It may look boilerplate code, and in most cases probably will be. However, with that abstraction we can, for example, provide encryption to our data before saving it to the DataStore.

Finally, let’s take a look at the usage and creation of DataStore itself. It looks pretty similar to Preferences DataStore.


class ProfileStore(context: Context) {

	private val dataStore: DataStore<ProfileInfo> = context.createDataStore(
    	fileName = "basket_item.pb", 
        serializer = ProfileInfoSerializer
   	)
	
    val profileInfoFlow = dataStore.data

	suspend fun changeName(name: String) {
		dataStore.updateData {
			it.copy(name = name)
		}
	}

	suspend fun changeSurname(surname: String) {
		dataStore.updateData {
 			it.copy(surname = surname)
		}
	}
}

To create a Proto DataStore, we need to provide a name of the file where data should be stored and our serializer that we created before.

If you want to migrate from SharedPreferences to Proto DataStore, you can.
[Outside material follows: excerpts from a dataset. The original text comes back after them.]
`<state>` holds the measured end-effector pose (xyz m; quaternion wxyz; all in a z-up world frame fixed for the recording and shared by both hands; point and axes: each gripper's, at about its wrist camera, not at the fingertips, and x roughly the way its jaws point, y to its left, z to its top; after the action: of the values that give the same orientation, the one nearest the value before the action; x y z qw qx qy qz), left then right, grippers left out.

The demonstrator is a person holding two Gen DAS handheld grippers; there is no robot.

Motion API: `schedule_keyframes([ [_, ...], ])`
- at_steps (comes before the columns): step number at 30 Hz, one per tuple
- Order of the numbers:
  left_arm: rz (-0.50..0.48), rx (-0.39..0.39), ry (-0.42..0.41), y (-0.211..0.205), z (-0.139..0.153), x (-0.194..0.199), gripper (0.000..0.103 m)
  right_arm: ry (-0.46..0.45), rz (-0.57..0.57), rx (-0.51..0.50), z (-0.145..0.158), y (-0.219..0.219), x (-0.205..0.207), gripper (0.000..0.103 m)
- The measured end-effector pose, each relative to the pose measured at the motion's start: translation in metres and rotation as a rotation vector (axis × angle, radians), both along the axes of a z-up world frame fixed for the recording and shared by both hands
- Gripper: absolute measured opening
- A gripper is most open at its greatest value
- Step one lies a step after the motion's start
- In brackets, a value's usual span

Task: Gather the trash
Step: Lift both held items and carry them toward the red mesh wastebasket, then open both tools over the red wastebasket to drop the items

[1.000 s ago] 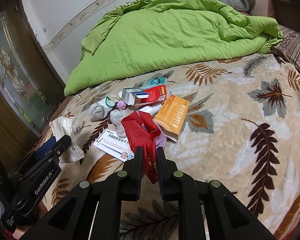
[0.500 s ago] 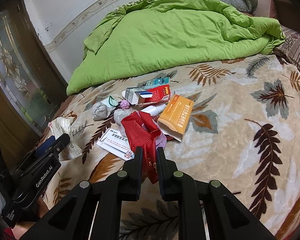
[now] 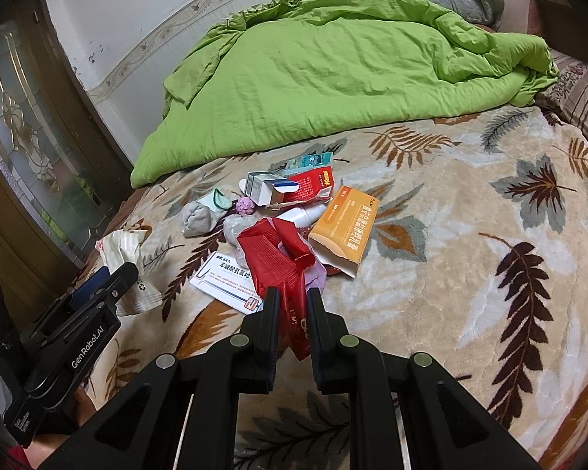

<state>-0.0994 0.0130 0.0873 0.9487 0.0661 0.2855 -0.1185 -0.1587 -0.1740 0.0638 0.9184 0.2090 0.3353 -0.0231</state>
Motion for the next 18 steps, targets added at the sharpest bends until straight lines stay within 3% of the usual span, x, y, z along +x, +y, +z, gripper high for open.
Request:
schedule_keyframes([
  [4, -0.064, -0.033, 0.009, -0.008, 0.004, -0.007, 0.037, -0.003, -0.023, 0.060, 0.004, -0.014, -0.017, 0.015],
  [8, -0.195, -0.070, 0.024, -0.028, 0.011, -0.025, 0.037, -0.011, -0.067, 0.097, 0.014, -0.036, -0.053, 0.015],
  [14, -0.476, -0.126, 0.064, -0.079, 0.027, -0.078, 0.037, -0.011, -0.183, 0.128, 0.031, -0.081, -0.131, 0.015],
  [18, -0.703, -0.162, 0.133, -0.120, 0.038, -0.123, 0.037, 0.002, -0.291, 0.115, 0.038, -0.111, -0.192, 0.015],
])
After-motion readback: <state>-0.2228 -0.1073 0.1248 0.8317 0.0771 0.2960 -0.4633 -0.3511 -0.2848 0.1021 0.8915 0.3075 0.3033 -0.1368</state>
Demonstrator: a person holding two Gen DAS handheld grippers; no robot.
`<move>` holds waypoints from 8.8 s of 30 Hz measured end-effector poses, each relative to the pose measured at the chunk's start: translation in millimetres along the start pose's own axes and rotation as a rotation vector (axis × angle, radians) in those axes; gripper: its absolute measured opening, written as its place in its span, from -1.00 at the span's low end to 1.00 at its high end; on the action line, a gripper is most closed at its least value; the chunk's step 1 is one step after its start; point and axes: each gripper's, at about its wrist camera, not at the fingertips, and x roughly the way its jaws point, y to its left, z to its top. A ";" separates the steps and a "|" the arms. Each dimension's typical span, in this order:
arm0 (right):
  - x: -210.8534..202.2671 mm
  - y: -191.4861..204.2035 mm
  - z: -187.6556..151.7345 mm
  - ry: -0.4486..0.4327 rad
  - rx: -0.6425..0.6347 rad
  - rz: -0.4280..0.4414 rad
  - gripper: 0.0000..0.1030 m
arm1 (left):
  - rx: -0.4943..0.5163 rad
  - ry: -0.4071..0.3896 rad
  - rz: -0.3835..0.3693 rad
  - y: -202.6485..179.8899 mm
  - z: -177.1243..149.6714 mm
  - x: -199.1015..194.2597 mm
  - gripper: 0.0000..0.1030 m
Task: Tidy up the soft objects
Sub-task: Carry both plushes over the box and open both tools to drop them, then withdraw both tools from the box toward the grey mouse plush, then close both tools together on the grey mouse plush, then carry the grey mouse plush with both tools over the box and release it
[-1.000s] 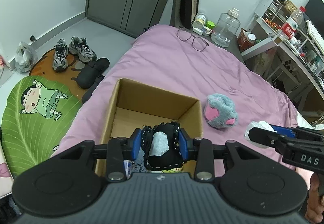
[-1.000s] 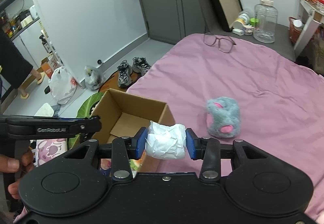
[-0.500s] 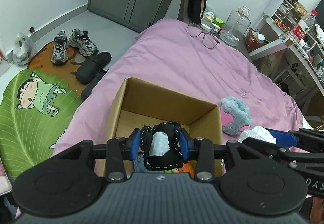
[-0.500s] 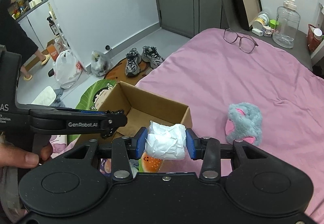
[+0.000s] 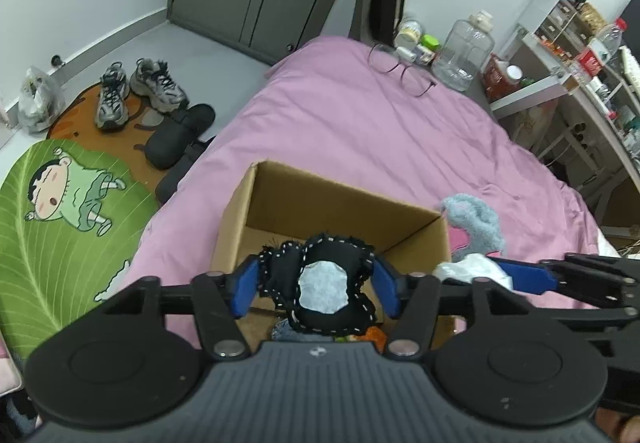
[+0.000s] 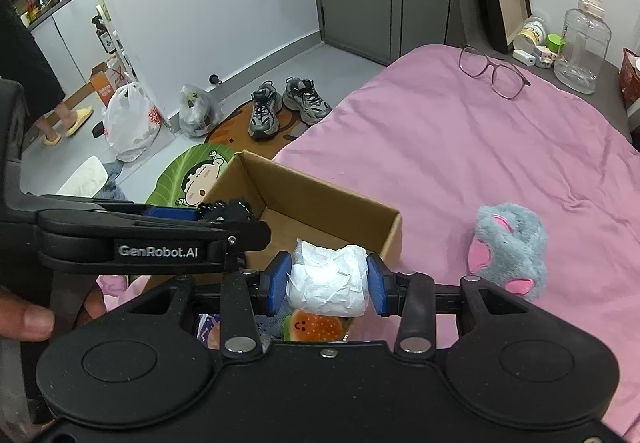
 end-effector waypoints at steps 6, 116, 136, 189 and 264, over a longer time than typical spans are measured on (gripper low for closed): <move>1.6 5.6 0.1 -0.004 -0.006 -0.010 -0.20 | -0.013 -0.006 -0.034 0.8 2.5 -9.5 0.67; 16.0 -246.7 -31.1 -0.053 0.539 0.076 -0.03 | 0.057 0.068 0.040 -175.2 26.7 111.1 -0.42; 84.5 -254.5 -12.4 0.058 0.584 0.201 -0.12 | 0.050 0.152 0.078 -180.9 26.1 156.0 -0.57; 14.8 -271.1 -46.0 -0.025 0.585 0.047 -0.77 | 0.059 0.192 -0.095 -211.9 11.9 143.1 -0.82; -14.8 -1.1 -27.5 -0.101 0.418 0.061 -0.77 | -0.001 -0.009 -0.124 -0.5 -15.8 -50.3 -0.82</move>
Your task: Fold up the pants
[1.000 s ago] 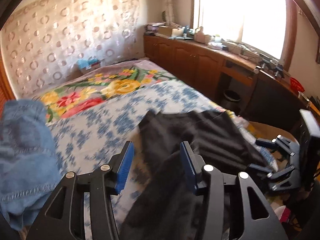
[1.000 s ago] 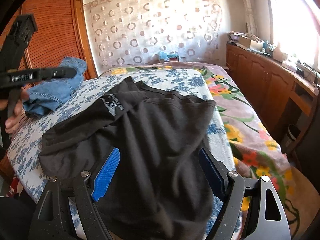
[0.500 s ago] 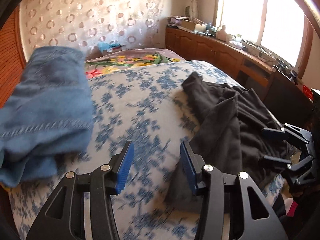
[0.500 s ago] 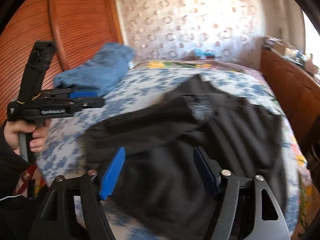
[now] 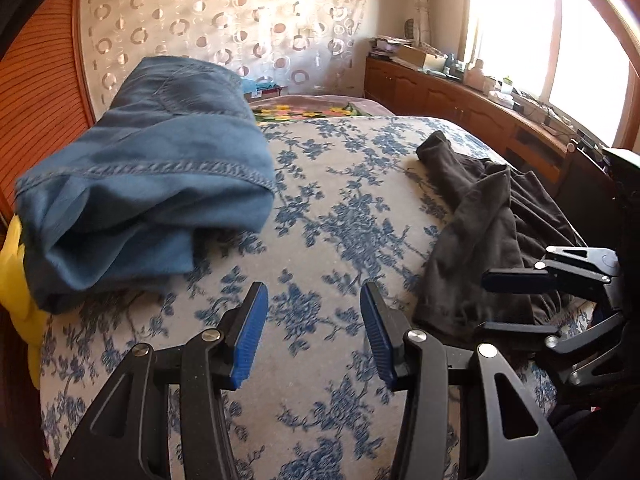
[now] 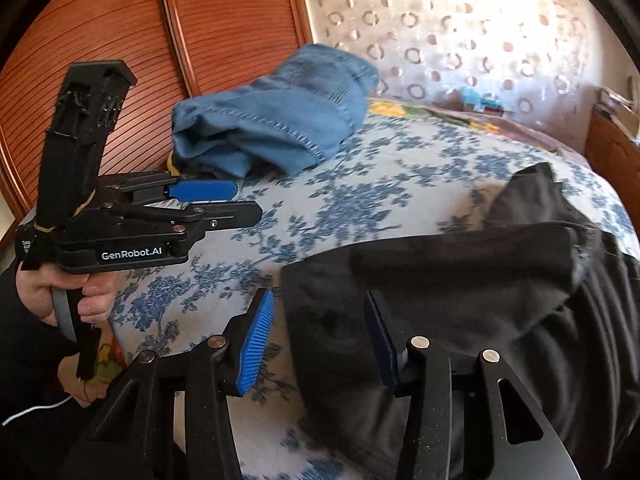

All you have to do is create a map function where you will add data from SharedPreferences into specific fields in the model class.


private val dataStore: DataStore<ProfileInfo> = context.createDataStore(
	fileName = "profile_info.pb", 
    serializer = ProfileInfoSerializer,
	migrations = listOf(SharedPreferencesMigration(context,"profile_preferences") 
    { sharedPreferences: SharedPreferencesView, profileInfo: ProfileInfo ->
		// Map preferences into profile info
	})
)

Summary

DataStore has many benefits over SharedPreferences. One is support for coroutines and flow, which makes asynchronous reads and writes possible and safe to call from the UI thread. Then there’s support for error handling. In my opinion, this will be a great replacement for SharedPreferences. Migration options are making it even better, because it can be implemented in any project, not only in a new one. I encourage you to try it, even in a sample project, and become more familiar with this library.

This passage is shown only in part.